Using a vibrating arm less than one-millionth of an inch long and one-thousand times thinner than a human hair, a new transistor toggles on and off through the movement of a single electron.

The infinitesimal size and low power requirements of this single electron transistor (SET), created by UW-Madison engineering professor Robert Blick and physicist Dominik Scheible of Ludwig-Maximilians University in Munich, could eventually lead to advances such as much tinier semiconductor chips; more powerful, yet less power-hungry, cell phones; and long-lived remote sensors for monitoring everything from airborne toxins to forest fires.
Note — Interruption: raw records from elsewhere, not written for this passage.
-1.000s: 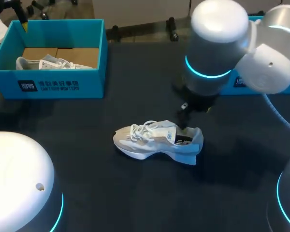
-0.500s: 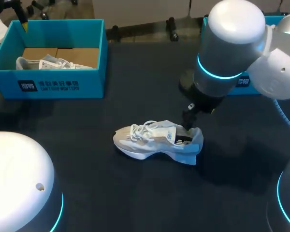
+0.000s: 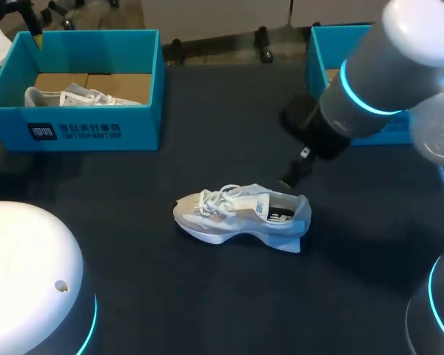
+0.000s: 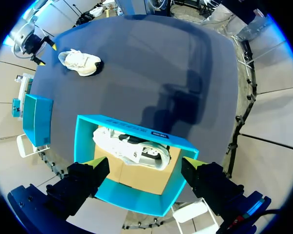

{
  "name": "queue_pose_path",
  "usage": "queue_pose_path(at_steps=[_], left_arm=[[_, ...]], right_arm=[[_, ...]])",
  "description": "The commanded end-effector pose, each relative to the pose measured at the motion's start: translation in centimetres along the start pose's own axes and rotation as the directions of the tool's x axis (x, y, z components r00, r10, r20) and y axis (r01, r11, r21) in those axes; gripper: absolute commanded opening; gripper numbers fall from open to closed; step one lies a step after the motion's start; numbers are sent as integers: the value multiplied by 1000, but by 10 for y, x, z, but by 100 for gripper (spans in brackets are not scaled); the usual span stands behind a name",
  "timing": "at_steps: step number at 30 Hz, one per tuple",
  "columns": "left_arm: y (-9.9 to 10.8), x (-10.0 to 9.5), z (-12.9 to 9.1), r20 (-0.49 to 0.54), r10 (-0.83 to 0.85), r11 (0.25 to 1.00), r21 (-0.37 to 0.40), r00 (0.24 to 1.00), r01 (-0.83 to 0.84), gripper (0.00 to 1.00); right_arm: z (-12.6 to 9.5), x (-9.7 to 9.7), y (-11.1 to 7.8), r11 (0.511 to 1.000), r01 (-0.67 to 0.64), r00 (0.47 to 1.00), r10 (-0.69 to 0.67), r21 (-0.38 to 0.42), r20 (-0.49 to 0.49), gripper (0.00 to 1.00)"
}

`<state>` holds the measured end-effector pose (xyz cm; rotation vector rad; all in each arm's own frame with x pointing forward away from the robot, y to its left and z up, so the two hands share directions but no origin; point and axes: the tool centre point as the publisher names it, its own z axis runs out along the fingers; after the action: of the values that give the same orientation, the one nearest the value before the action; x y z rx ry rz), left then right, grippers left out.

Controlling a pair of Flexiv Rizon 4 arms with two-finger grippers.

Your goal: Take the shoe out of the shoebox, open the shoe tongue, remove and reinsert the insole, then place the shoe into the shoebox

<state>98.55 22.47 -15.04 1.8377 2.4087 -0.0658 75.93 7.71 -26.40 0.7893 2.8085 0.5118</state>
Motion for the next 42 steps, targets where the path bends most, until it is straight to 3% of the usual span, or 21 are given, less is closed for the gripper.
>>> queue_pose_path(at_steps=[1,4,6,27,30,33,34,42], left_arm=[[-1,0,0,-2,-1,1000,-3,1000,1,100],[-1,0,0,-2,-1,1000,-3,1000,1,100],[-1,0,0,-2,-1,1000,-3,1000,1,100],[-1,0,0,-2,-1,1000,-3,1000,1,100],[-1,0,0,-2,-1,1000,-3,1000,1,100],[-1,0,0,-2,-1,1000,-3,1000,1,100],[-1,0,0,-2,-1,1000,-3,1000,1,100],[-1,0,0,-2,-1,1000,-3,1000,1,100]], right_arm=[[0,-8,-6,970,165,979,-184,-177,-92,100],[-1,-9,-6,949,235,958,-262,-210,-116,100],[-3,-9,-7,943,272,950,-295,-190,-106,100],[-3,-9,-7,943,272,950,-295,-190,-106,100],[-5,-15,-20,918,324,922,-361,-229,-141,100],[-7,-21,-31,881,354,894,-417,-315,-162,100],[-9,-21,-34,860,339,880,-433,-381,-195,100],[-9,-28,-52,800,344,851,-487,-491,-198,100]])
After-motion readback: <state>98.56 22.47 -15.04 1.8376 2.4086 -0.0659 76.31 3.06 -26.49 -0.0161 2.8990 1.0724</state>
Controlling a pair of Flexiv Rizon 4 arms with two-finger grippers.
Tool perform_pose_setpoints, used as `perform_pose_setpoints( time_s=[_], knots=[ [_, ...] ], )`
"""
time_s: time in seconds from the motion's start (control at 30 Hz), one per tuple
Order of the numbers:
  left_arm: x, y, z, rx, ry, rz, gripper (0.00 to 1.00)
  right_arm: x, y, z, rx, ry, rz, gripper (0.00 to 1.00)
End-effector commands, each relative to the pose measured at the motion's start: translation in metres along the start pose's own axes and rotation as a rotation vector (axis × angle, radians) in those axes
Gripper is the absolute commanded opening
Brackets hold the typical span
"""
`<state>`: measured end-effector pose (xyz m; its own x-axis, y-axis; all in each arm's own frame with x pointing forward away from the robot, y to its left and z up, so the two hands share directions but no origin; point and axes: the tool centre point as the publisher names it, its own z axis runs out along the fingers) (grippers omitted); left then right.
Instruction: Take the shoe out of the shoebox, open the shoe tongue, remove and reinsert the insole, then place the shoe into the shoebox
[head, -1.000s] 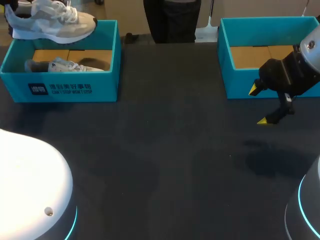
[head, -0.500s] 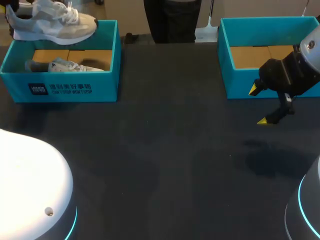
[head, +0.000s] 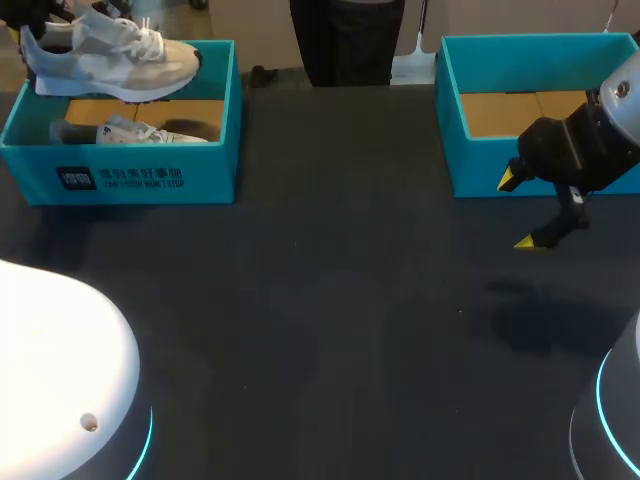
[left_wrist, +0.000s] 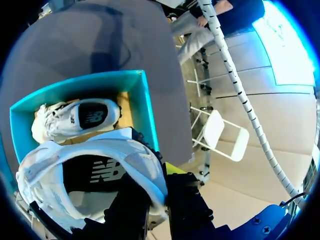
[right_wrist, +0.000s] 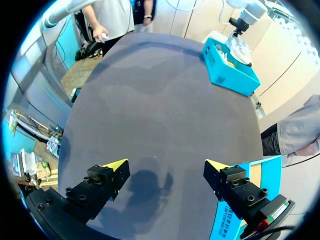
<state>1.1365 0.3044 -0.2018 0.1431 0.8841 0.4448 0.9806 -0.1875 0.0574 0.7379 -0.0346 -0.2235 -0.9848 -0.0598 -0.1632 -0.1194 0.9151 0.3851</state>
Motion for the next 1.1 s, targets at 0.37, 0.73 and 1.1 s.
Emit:
perform_pose_setpoints(
  time_s=[0.37,0.73,1.1],
  knots=[
    [-0.001,0.039,0.031,0.013,-0.074,0.001,0.0,0.0,0.001,0.001,0.004,-0.001,0.001,1.0],
    [-0.018,0.049,0.057,-0.014,-0.057,0.059,0.0,0.0,0.001,0.001,0.004,-0.001,0.001,1.0],
    [-0.029,0.06,0.087,-0.029,-0.06,0.082,0.0,0.0,0.001,0.001,0.004,-0.001,0.001,1.0]
  ],
)
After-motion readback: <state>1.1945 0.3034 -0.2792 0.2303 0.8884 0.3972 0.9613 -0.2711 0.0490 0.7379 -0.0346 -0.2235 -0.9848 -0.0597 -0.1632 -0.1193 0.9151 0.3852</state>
And unlike earlier SETs, the device is easily manufactured in silicon and operates at room - rather than super-low - temperature, allowing its integration into existing, silicon-based circuits, says Blick.

Blick and Scheible describe the device in the June 2004 issue of Applied Physics Letters and have applied for a patent on it through the Wisconsin Alumni Research Foundation, UW-Madison's patenting and licensing organization.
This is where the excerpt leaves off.